=== Begin Enclosure ===

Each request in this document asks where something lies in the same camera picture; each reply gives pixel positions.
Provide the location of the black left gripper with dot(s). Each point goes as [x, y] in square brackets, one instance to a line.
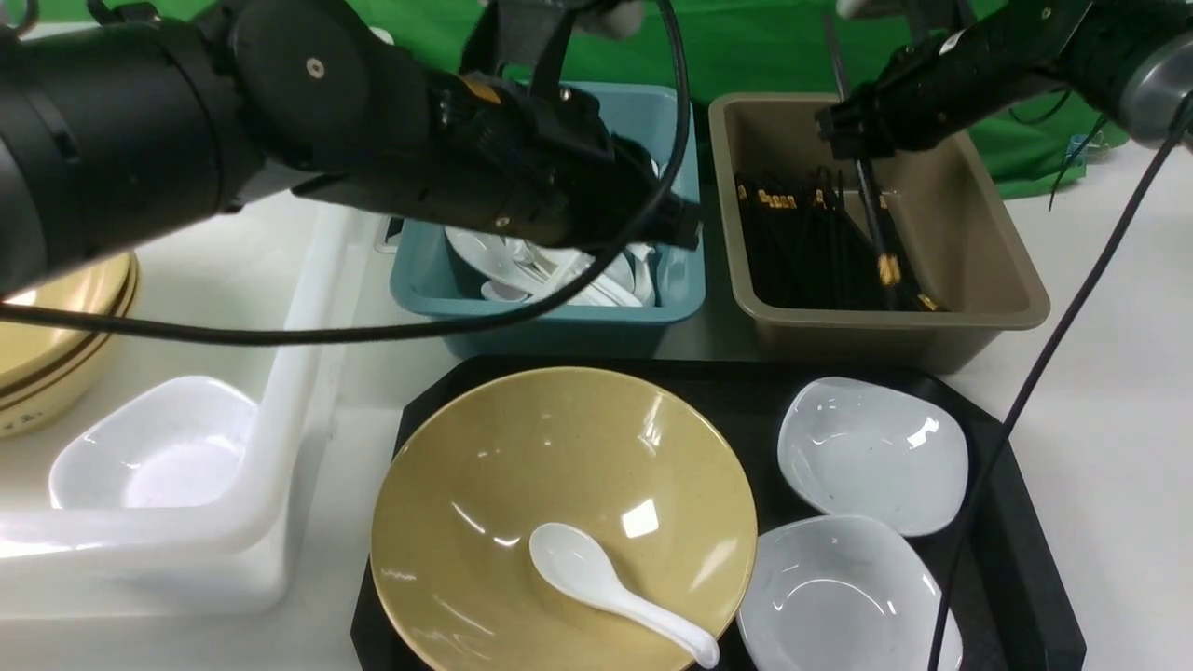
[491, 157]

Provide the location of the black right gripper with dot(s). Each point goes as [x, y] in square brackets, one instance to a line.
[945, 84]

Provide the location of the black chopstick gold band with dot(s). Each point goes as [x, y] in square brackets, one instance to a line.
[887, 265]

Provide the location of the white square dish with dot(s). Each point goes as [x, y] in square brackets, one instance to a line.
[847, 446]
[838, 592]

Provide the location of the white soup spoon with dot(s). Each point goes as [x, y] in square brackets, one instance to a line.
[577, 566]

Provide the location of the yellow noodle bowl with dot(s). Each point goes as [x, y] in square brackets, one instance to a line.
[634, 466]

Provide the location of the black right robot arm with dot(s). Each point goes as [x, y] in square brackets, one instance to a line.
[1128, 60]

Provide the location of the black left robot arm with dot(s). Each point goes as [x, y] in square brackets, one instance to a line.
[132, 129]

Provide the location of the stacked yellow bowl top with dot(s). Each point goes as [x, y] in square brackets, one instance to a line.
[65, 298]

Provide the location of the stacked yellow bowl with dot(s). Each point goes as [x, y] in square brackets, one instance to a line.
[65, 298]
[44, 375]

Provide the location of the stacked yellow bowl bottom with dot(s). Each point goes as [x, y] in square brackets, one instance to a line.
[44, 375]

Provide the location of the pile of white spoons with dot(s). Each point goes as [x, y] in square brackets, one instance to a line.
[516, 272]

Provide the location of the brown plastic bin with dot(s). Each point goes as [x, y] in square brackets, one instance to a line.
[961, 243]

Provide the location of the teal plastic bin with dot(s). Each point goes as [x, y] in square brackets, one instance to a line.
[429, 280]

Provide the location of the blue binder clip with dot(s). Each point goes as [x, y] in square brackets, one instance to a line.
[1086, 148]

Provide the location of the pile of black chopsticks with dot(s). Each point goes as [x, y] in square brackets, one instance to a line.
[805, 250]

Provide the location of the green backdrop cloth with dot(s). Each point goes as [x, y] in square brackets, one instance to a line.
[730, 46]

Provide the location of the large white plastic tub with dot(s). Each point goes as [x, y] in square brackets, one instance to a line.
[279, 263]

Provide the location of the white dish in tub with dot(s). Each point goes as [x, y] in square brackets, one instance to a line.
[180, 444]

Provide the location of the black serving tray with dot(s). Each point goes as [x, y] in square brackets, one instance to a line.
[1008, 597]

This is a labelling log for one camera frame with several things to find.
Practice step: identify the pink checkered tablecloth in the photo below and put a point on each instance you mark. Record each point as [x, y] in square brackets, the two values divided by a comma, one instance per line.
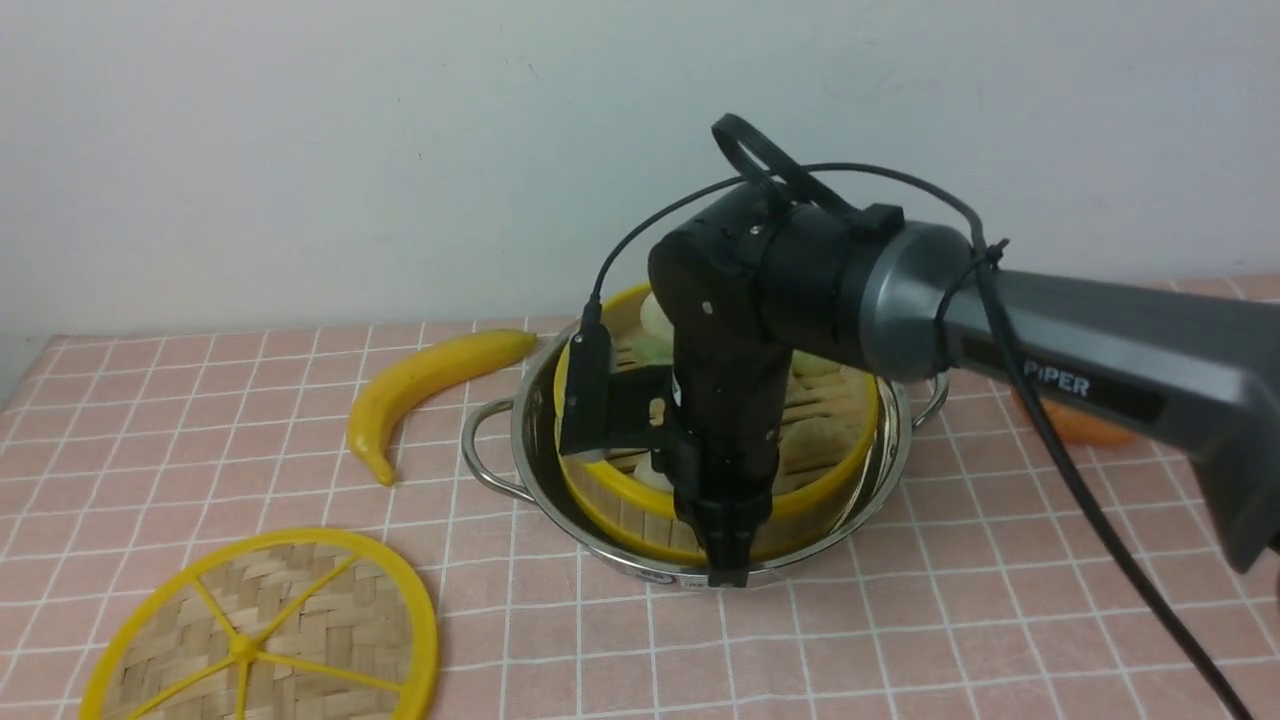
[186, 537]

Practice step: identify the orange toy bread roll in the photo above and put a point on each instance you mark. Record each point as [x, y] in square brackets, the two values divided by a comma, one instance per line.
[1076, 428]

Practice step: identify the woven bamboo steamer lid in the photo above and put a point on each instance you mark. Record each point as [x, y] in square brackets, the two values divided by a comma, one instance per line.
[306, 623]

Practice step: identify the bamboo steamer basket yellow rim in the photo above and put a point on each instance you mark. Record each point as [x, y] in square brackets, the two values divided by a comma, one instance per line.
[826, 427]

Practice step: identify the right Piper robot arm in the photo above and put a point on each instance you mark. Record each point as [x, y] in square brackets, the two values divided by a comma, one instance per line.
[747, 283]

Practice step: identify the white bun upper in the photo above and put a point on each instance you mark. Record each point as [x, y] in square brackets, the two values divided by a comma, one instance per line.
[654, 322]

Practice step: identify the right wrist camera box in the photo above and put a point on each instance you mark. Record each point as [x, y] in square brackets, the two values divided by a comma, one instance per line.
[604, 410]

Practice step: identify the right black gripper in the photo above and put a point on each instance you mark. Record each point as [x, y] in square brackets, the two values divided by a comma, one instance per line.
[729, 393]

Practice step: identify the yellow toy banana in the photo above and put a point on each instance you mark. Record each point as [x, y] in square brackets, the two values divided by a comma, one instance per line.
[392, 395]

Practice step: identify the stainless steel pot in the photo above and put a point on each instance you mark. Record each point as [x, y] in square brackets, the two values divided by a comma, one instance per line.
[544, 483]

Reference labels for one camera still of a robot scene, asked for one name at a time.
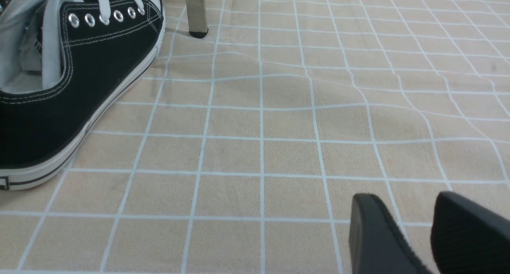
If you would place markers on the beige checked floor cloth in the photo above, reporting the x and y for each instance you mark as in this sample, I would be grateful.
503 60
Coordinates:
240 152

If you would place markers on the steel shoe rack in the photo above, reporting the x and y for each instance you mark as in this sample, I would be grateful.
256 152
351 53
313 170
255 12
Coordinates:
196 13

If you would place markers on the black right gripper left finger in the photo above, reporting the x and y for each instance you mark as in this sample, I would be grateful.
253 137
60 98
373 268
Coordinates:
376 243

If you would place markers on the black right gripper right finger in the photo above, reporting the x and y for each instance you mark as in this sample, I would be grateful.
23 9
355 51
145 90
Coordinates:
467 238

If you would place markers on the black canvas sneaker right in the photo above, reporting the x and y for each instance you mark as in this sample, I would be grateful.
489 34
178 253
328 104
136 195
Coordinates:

=== End Enclosure ===

| ACTION ITEM |
Copy all lines of the records in which the string "finger" can be found.

| RESPONSE TO THE EXERCISE |
If you would place markers on the black right gripper left finger in the photo above, reporting the x and y for each instance you mark as in this sample, I would be grateful.
If you would place markers on the black right gripper right finger in the photo above, reporting the x and y for each instance you mark as in this sample, I would be grateful.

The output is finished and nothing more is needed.